Your comments on my first writings on mediation and enlightenment had concerns about how that was a bit of a harsh view. Very guy oriented. I agree. I tend to take the warrior’s view toward life.
Yet, I had one of my most profound openings to “all that is”
during a session devoted to Metta, also known as loving kindness
meditation.
There are 2 general forms of meditation, concentration and
open. In concentration meditation there
is a single focus. This is especially useful
at your beginning. Such methods include,
counting the breath at the nose or belly, walking and very closely observing
your every step, concentration on a candle flame. These techniques have been likened to
keeping a demon busy by giving them a task of straightening a curly hair with
its fingers. Giving an impossible task,
done over and over again, can focus the mind.
Perhaps we are keeping the monkey
mind busy.
Open meditation expands the use of the senses. You might listen to all the sounds you can
hear. You might feel all the sensations
in you body as they arise. You may keep
your eyes open and watch the mind drink in everything it sees. You might sit in a room or walk in
nature. Again, we are still watching the
mind, and using careful observation, we still avoid the “story telling.”
Often when we walk in nature we are commenting and narrating
within our mind. We get lost in the
past, “ Oh wow, I remember the last time I was walking in nature and…” Or lost in the future, “Next time I’ll come
back with my lover, they will love this too!”
Can we be in the present, right here, right now, without any running
commentary?
Metta is a path that is a little different from both
concentration and open meditations. It
still involves concentration and focus, however, you bring in an “other.” Of,
course there really isn’t an “other.”
There is only “all that is.” But
in our everyday life, there are “others” that we distinguish from “ourselves.”
I used to look down on Metta. What is this loving kindness meditation? Sounds soft.

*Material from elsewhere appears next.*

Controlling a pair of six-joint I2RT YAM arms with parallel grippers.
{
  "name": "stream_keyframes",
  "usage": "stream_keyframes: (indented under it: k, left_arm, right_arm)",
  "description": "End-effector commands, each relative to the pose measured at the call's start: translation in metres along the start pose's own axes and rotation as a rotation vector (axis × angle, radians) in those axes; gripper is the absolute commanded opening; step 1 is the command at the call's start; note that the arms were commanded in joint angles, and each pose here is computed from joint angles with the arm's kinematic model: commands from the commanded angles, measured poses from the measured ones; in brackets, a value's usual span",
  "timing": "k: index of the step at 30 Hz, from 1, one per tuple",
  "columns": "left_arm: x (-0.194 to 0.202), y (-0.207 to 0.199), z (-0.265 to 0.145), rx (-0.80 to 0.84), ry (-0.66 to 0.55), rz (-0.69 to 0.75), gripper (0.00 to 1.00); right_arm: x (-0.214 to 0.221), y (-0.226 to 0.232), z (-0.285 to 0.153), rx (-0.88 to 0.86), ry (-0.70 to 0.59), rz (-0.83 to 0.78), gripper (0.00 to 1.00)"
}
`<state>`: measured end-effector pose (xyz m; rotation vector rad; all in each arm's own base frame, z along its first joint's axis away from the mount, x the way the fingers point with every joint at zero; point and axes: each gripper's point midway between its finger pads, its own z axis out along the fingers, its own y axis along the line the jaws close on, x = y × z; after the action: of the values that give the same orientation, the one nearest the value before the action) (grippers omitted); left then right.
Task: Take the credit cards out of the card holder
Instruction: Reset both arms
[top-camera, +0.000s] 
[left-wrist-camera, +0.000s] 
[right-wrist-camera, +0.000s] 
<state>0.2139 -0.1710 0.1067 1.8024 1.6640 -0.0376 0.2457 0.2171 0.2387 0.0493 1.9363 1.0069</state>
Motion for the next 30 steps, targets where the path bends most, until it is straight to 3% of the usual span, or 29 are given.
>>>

Where is the warrior in that kind
of mediation? Yet, I was in an 8-day silent retreat at the Insight
Mediation Society in Barre MA, and the meditation of the day was Metta, with
Sharon Salzberg. I was resistant. I almost went out walking in the woods
instead. Nonetheless, I knew that part
of the 8-day practice was doing things that we do not find so comfortable.

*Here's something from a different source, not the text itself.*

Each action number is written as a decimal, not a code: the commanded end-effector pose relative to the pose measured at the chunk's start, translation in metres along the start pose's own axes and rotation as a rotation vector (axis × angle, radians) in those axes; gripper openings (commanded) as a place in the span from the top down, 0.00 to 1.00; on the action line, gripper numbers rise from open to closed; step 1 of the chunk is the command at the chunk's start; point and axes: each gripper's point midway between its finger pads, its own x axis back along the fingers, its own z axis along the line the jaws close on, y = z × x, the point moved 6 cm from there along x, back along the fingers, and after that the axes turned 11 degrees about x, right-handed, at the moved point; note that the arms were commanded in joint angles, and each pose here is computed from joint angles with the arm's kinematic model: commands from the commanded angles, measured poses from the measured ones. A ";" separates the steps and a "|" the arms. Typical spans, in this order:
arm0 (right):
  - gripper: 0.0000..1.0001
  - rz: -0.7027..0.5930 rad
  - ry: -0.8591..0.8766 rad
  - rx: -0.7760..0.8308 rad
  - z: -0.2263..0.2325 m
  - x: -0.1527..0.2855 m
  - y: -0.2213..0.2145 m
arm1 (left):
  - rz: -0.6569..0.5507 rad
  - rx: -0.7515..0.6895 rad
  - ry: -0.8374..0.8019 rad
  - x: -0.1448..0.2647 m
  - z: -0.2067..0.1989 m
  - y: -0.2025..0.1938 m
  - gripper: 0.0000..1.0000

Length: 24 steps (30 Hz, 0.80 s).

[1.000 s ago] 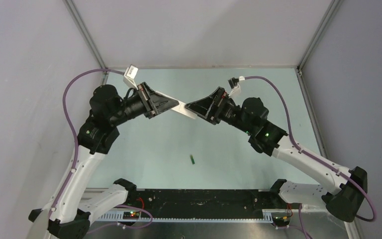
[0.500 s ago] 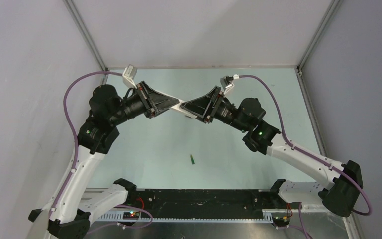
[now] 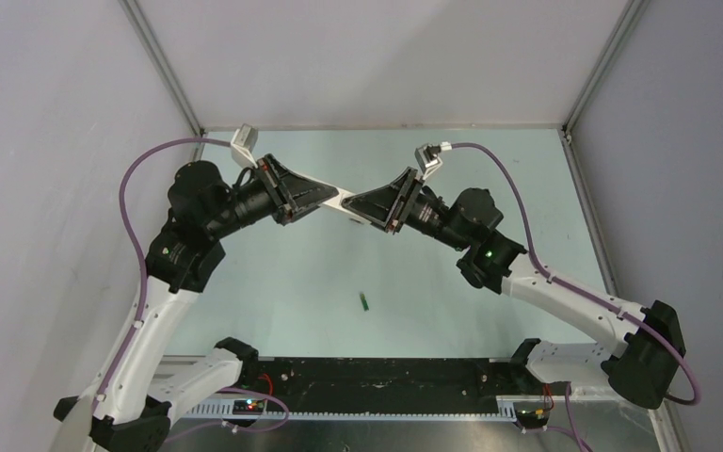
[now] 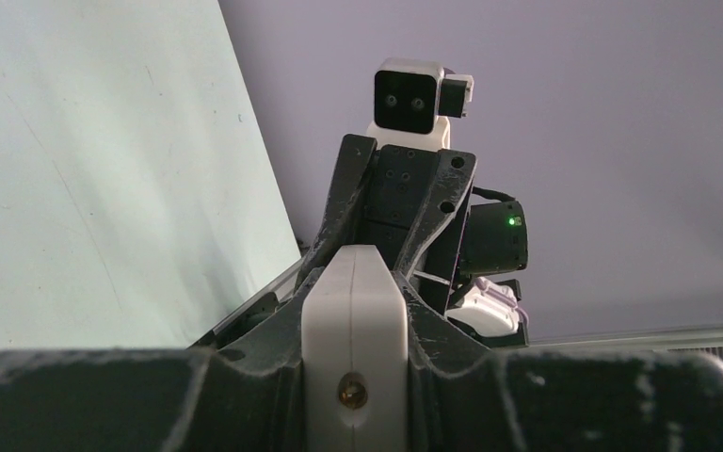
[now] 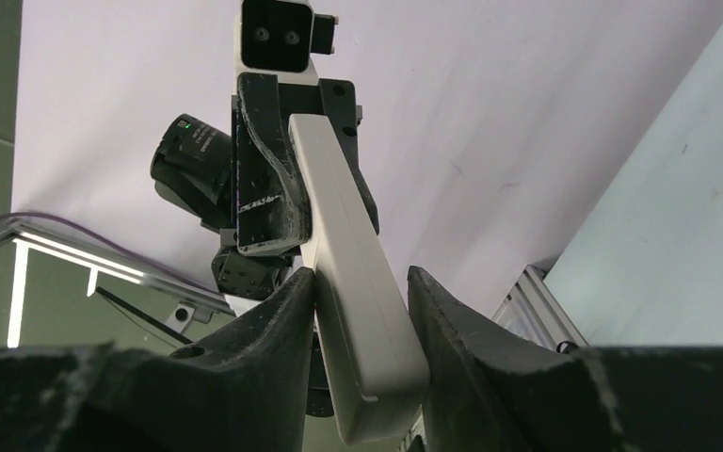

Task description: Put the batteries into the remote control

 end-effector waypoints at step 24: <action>0.56 0.032 -0.030 -0.061 -0.033 0.004 -0.016 | -0.009 -0.076 -0.139 0.018 -0.023 0.003 1.00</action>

Really, looking at the whole retreat, who
wants to just sit for 8 days almost totally in silence, alternating with zombie
walking?
So, I went. Repeating
these words of loving-kindness. First to
a loved one, that is easiest, then to someone we are neutral about, then to an
“enemy,” and then, perhaps the hardest for some, to yourself.
May you be safe.
May you be healthy.
May you be happy.
May you live with ease.
“What was this namby-pamby, soft style of meditation?” My warrior side rebelled. But, somehow in that 45 minutes there was
this opening. This compassion, for all that
is, and all that is not. The world fell
away. Empty-Fullness. The light-in-the-dark. Wow, blown away.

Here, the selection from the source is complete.